At Hi Fidelity Genetics, I spearheaded the development of the RootTracker technology for non-invasively sensing plant root growth. In addition to prototyping electronics, I conducted extensive exploratory analysis and robust algorithm design.

Technology

The RootTracker leverages electrical impedance sensing to monitor roots as they grow in soil. Electrodes arranged around plants detect resistance and capacitance fluctuations caused by roots.

My initial experiments identified a relationship between sensor measurements and root proximity. Thorough analysis of environmental factors like soil moisture was critical to isolate root signals. One of the seminal early experiments I conducted was a 2D X-ray timelapse of roots growing through soil while prototype detectors embedded in the soil took localized voltage measurements. Through extensive exploratory data analysis and additional experiments, I was able to turn raw time-series measurements into detections of roots based on anomalous RC signatures (see timelapse X-ray above).
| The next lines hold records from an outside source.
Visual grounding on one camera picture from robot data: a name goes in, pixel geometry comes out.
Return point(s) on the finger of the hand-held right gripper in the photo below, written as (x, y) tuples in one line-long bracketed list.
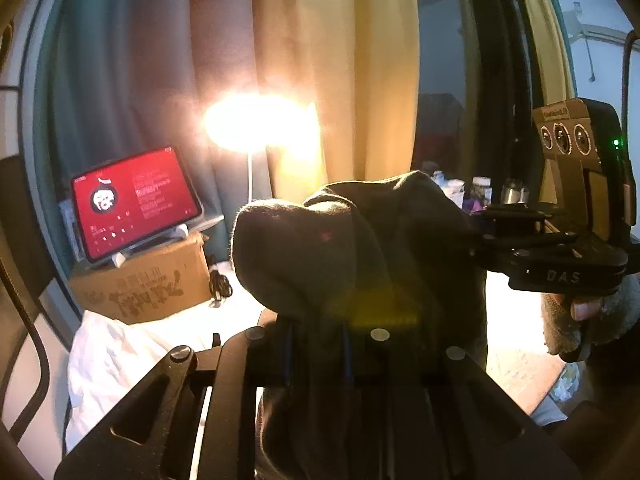
[(505, 255), (515, 214)]

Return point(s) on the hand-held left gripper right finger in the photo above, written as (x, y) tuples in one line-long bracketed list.
[(348, 360)]

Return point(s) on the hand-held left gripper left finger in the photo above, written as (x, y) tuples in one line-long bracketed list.
[(287, 360)]

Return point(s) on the dark brown shirt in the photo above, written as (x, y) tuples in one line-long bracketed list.
[(380, 260)]

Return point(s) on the person's right hand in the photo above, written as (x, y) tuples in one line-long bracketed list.
[(587, 310)]

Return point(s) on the steel tumbler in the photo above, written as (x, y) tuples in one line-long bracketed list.
[(512, 192)]

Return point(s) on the purple soft toy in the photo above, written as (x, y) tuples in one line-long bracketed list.
[(472, 205)]

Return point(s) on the jar with white lid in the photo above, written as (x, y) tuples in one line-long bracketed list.
[(481, 182)]

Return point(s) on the small white blue packets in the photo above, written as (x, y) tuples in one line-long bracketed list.
[(450, 187)]

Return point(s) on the cardboard box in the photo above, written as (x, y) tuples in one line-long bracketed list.
[(150, 285)]

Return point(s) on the yellow curtain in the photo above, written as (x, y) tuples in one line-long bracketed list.
[(545, 35), (350, 60)]

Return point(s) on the dark window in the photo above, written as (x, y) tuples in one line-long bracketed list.
[(450, 60)]

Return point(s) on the clear tablet stand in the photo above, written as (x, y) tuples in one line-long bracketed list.
[(181, 231)]

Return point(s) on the white crumpled sheet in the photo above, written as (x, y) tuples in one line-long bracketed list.
[(115, 360)]

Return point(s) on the red screen tablet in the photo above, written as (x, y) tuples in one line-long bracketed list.
[(135, 200)]

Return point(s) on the white desk lamp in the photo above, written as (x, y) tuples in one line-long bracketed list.
[(260, 120)]

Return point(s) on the grey curtain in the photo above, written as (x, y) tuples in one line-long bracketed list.
[(125, 60)]
Scaling the technology and root detection algorithm

With a team of engineers, we went from prototype to product: RootTracker, an IOT root sensing device that sent raw voltage data from farm fields to a central gateway, to an AWS server for data, and finally to a local PostgreSQL database. I developed the main Matlab algorithm that transformed the raw data to root detections, which was a multi-step algorithm involving significant data preparation and cleaning of time-series data:

• Data interpolation and noise filtering to remove artifacts.
• Median normalization to amplify signals
• Masking irregular data from moisture or hardware issues
• Defining states and parameters to detect roots
• Identifying signature resistance-capacitance changes indicating roots

Impact

The RootTracker offered novel underground visibility root growth dynamics. Through manual analysis of numerous large field trials, I was able to not only continually refine the algorithm, but extract useful biological insights through root detection statistics that paired with experimental information such as seed treatment, genotype and irrigation information and communicate these findings to stakeholders such as clients and company leadership. In one study spanning three trials each containing over 1000 devices (study published here, one trial of which I directly oversaw in Rancagua, Chile), we were able uncover genotype specific responses to abiotic stress, whereby plants would later produce deeper roots in response to an imposed drought. We were also able to validate the accuracy of the technology through root excavation and imaging.